Ethereum enterprise capitalists (VCs) are “not silly” and know that investing on this planet’s largest good contract platform received’t consequence within the “multiples” they want, in line with a crypto person. Going by the deal with R89Capital, claims that VCs are actually taking a look at Ethereum layer-2 belongings as autos to exit the market, dumping “Ponzi tokens.”
Ethereum VCs Exiting ETH For “Ponzi” Tokens?
The person opines that the first cause why ETH costs could not surge in multiples like rising tokens, together with meme cash like PEPE, as an illustration, is due to the comparatively giant market cap.

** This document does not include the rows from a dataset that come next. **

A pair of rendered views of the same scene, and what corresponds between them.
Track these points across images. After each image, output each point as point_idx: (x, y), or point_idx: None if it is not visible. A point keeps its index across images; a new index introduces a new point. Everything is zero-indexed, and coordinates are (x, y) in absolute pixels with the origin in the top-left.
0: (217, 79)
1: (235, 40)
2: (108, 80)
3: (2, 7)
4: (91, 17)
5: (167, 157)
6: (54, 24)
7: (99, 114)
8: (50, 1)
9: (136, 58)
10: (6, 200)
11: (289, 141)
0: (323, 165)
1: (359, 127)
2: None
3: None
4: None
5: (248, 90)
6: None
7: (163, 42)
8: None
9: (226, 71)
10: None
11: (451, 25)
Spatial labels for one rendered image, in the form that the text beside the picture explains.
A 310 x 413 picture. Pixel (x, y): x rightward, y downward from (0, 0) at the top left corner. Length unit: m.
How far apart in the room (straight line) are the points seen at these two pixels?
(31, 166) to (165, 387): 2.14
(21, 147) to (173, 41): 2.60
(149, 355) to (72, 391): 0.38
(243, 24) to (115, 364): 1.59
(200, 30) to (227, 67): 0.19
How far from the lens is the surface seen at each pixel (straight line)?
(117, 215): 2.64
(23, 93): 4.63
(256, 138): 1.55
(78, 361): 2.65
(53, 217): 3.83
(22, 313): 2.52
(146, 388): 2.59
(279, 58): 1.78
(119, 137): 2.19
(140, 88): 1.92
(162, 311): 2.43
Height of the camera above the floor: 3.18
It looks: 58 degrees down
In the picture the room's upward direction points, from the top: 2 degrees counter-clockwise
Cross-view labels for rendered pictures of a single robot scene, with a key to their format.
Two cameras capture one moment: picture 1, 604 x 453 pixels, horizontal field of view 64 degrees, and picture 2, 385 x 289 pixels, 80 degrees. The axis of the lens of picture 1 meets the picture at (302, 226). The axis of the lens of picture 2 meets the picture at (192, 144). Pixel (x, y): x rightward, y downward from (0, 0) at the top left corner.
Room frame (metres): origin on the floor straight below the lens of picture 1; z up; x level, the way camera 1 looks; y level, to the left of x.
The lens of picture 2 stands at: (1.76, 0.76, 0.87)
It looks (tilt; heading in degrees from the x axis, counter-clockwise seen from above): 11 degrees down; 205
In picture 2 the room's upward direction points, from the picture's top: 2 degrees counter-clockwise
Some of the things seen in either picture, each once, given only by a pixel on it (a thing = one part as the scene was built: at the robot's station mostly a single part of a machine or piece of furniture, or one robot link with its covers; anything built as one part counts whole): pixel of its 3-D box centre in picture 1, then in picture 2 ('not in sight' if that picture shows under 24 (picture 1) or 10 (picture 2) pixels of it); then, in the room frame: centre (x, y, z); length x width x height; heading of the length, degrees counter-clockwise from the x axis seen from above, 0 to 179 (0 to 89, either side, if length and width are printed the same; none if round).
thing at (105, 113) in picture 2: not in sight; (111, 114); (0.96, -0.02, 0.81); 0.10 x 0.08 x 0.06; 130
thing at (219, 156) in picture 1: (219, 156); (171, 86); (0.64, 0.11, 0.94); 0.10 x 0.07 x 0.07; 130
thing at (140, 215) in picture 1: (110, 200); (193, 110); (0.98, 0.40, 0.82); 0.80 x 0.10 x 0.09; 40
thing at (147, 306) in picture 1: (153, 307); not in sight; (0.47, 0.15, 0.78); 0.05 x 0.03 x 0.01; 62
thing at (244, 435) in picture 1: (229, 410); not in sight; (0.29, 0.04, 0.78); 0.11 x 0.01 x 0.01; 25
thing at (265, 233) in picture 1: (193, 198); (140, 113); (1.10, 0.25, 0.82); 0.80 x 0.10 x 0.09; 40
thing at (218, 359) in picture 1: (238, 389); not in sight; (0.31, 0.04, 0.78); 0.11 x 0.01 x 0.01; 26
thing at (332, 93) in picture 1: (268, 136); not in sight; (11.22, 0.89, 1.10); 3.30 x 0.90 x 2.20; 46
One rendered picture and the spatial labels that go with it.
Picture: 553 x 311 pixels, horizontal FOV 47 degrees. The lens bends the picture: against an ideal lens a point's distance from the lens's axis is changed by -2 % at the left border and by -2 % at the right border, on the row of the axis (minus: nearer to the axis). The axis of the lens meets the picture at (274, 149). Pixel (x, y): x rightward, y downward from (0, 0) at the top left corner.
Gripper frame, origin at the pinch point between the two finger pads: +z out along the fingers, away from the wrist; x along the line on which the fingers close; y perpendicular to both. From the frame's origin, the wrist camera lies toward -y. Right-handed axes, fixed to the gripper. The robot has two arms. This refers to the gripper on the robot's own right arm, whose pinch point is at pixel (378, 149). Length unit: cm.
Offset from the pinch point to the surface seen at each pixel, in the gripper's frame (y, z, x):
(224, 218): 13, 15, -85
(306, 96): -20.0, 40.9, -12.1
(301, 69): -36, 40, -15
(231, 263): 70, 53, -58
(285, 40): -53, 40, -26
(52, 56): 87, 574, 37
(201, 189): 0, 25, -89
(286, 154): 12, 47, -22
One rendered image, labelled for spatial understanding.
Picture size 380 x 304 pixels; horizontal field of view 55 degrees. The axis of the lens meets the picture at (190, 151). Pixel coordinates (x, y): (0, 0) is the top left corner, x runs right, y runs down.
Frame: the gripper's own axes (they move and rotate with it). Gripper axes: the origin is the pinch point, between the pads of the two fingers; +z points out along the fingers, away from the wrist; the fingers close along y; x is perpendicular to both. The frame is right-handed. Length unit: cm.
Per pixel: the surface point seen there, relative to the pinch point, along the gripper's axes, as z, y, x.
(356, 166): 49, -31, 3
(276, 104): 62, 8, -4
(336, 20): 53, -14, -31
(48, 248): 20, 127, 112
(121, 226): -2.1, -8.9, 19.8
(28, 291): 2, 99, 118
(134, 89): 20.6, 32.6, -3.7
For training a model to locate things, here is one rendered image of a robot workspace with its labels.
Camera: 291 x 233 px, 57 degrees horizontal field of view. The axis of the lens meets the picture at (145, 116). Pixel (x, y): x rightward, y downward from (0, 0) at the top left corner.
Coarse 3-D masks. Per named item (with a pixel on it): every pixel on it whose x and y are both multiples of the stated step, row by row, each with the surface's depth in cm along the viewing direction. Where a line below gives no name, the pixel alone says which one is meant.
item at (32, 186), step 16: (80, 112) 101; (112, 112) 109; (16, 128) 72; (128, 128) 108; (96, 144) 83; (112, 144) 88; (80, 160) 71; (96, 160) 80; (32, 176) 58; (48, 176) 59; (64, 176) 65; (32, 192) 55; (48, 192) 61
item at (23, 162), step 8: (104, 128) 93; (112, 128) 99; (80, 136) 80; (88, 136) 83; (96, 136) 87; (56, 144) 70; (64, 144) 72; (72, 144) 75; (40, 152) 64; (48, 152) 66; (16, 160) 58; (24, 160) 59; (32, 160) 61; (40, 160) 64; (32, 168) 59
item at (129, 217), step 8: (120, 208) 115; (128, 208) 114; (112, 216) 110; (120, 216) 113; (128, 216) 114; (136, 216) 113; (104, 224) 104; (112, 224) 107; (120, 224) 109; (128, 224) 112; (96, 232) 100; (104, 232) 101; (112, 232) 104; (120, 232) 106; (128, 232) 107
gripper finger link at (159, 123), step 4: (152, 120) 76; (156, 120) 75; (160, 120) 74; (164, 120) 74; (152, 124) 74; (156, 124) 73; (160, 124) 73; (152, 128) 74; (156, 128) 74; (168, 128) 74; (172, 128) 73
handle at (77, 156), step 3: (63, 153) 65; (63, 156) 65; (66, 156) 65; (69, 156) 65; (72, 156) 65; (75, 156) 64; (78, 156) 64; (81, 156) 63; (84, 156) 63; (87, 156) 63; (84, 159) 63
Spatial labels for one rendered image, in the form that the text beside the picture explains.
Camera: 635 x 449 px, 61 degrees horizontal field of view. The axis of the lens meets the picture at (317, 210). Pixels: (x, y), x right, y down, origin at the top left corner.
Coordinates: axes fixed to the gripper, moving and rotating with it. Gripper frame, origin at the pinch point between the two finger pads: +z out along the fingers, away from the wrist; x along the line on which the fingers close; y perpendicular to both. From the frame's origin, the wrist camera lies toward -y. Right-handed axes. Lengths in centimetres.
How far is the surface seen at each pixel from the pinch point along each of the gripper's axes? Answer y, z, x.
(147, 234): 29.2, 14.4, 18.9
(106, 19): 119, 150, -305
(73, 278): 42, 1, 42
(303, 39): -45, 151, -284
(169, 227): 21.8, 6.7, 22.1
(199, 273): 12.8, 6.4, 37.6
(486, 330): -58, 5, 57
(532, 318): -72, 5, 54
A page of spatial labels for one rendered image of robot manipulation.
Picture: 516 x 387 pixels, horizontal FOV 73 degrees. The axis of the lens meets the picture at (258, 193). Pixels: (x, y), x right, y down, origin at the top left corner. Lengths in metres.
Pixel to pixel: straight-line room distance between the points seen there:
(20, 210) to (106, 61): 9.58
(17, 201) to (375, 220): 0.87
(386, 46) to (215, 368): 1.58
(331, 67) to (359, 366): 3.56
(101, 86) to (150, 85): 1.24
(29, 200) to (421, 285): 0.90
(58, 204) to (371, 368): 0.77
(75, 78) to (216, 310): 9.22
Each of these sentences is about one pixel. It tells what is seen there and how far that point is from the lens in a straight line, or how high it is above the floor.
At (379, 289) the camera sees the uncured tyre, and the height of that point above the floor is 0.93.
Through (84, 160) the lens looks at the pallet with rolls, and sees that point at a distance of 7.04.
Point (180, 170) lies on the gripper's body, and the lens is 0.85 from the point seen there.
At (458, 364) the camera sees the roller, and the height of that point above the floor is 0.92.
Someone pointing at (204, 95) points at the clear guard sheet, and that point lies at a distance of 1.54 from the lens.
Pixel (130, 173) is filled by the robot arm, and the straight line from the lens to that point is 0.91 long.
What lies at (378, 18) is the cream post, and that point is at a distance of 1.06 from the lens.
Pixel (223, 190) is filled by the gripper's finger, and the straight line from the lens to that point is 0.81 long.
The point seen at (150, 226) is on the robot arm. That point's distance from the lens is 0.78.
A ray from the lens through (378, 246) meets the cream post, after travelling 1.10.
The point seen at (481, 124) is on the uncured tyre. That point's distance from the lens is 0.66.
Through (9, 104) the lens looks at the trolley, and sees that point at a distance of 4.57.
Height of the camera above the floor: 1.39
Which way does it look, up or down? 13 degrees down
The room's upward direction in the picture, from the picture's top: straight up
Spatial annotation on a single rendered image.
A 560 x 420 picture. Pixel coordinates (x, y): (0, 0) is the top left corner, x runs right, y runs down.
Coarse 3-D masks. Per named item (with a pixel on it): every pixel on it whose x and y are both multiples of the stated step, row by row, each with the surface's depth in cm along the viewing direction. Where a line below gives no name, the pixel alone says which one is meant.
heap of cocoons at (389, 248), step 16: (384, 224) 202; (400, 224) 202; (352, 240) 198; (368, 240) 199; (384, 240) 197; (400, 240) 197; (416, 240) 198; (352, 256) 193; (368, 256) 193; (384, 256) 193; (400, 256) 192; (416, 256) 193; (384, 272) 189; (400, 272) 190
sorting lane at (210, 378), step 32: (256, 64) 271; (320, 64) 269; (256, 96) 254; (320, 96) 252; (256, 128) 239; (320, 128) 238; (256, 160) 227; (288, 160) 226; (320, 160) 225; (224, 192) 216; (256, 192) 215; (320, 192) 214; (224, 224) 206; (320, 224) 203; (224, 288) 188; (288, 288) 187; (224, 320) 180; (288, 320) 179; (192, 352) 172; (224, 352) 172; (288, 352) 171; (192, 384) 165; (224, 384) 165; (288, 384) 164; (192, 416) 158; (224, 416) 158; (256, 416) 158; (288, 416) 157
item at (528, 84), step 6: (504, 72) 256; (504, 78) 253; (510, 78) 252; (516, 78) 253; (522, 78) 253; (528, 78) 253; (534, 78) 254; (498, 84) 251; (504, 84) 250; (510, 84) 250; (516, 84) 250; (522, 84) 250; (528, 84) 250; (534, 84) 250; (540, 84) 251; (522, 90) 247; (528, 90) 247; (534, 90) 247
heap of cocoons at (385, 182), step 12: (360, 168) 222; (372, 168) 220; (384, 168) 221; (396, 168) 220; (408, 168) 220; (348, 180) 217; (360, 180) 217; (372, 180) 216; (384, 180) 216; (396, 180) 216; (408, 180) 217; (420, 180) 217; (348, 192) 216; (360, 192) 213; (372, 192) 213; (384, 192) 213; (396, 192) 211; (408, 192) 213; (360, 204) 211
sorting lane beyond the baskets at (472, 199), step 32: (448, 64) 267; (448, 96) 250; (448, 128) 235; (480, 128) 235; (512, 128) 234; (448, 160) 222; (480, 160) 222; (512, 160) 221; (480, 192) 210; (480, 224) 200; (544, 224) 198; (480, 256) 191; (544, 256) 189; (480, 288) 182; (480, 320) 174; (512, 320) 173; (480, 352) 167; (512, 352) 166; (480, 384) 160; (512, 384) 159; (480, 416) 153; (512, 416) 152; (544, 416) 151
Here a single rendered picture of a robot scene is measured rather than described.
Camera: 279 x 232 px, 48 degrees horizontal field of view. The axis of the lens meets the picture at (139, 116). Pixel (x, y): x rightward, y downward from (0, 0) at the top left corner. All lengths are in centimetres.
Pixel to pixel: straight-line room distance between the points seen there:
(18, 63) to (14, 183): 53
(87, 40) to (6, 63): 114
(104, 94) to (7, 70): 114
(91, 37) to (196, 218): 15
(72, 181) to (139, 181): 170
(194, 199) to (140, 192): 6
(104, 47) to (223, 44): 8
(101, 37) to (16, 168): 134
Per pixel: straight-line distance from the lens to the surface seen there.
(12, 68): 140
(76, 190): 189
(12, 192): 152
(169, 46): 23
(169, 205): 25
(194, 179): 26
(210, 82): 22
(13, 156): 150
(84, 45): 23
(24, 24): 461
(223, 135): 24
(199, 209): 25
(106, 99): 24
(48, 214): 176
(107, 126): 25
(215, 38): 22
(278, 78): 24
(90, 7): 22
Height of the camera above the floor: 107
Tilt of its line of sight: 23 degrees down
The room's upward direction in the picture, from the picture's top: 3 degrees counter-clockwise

In keeping with trackers on October 31, ETH has a market cap of over $215.8 billion and is the second largest after Bitcoin (BTC). Usually, cash with larger market caps are tougher to govern and normally have discovered extra institutional adoption than rising tokens.
It’s because tasks with larger market cap are extra liquid, have extra identify recognition, and have seen extra adoption. Even so, whereas they’re simpler to purchase within the second market because of the larger ranges of liquidity, they are usually much less unstable than low market cap tokens.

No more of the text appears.